A Comissão de Saúde da Câmara dos Deputados aprovou, em novembro passado, proposta que fixa em R$ 10.991,19 o piso salarial nacional para médicos e cirurgiões-dentistas. O valor será reajustado anualmente pela variação acumulada do Índice Nacional de Preços ao Consumidor (INPC).

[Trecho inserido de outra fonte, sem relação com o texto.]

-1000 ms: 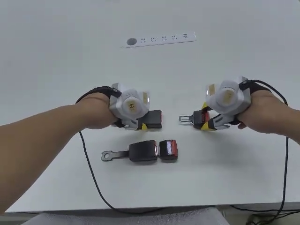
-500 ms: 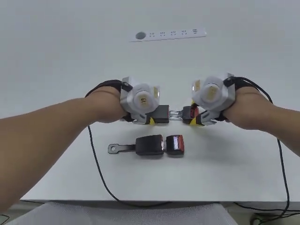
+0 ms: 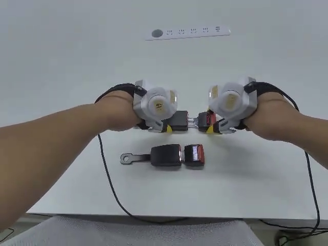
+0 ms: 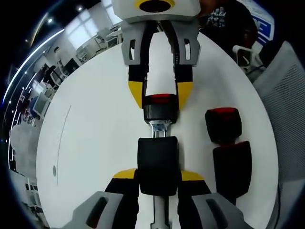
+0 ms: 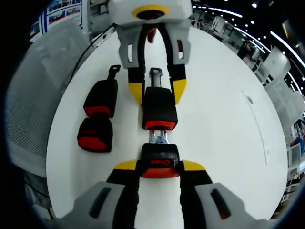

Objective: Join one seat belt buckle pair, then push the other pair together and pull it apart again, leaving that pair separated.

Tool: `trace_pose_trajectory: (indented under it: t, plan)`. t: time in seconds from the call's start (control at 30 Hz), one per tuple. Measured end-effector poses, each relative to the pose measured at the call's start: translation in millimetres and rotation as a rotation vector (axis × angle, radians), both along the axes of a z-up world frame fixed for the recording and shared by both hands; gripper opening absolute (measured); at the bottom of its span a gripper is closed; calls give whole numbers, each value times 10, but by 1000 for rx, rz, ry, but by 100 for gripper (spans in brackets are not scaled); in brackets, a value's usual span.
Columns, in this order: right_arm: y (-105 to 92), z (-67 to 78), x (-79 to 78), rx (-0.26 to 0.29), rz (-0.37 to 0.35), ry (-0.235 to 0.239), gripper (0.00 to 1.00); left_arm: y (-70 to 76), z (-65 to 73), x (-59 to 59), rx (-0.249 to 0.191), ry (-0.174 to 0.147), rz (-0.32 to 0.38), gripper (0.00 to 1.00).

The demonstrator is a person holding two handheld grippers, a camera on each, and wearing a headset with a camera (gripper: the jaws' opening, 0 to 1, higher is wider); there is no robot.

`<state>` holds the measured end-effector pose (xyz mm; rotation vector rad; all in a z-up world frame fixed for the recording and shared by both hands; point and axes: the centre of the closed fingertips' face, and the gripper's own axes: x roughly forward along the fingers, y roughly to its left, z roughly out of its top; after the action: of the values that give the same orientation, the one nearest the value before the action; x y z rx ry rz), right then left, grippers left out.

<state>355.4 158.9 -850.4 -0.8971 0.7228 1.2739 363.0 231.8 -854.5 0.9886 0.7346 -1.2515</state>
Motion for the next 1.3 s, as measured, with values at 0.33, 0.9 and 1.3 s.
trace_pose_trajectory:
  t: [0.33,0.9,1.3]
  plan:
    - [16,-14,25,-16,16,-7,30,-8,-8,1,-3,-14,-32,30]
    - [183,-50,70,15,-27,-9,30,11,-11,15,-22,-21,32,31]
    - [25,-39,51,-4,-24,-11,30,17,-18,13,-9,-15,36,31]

A proposta estabelece uma carga horária mínima de quatro horas diárias ou vinte horas semanais para a aplicação do piso. A aprovação foi baseada no substitutivo apresentado pelo relator, deputado Eduardo Velloso (União-AC), ao Projeto de Lei 765/15, de autoria do ex-deputado Benjamin Maranhão (PB), e aos demais projetos apensados.
O texto altera a Lei 3.999/61, que atualmente vincula o piso salarial de médicos e auxiliares ao salário mínimo regional ou sub-regional. Segundo Velloso, a definição de um valor nacional uniforme é desafiadora devido às disparidades regionais, mas necessária para corrigir distorções.
“Nossa intenção foi propor um valor que, embora distante dos R$ 19.404,13 estimados pela Federação Nacional dos Médicos, seja viável para os municípios, muitos dos quais enfrentam limitações orçamentárias graves. Optamos por seguir o montante sugerido no PL 1365/22, já em análise pelo Executivo”, explicou o relator.
Além do piso, a proposta assegura remuneração adicional de pelo menos 50% para horas extras e trabalho noturno. O texto segue para análise das demais comissões e posterior votação em plenário. Se aprovado, será um marco para a valorização desses profissionais.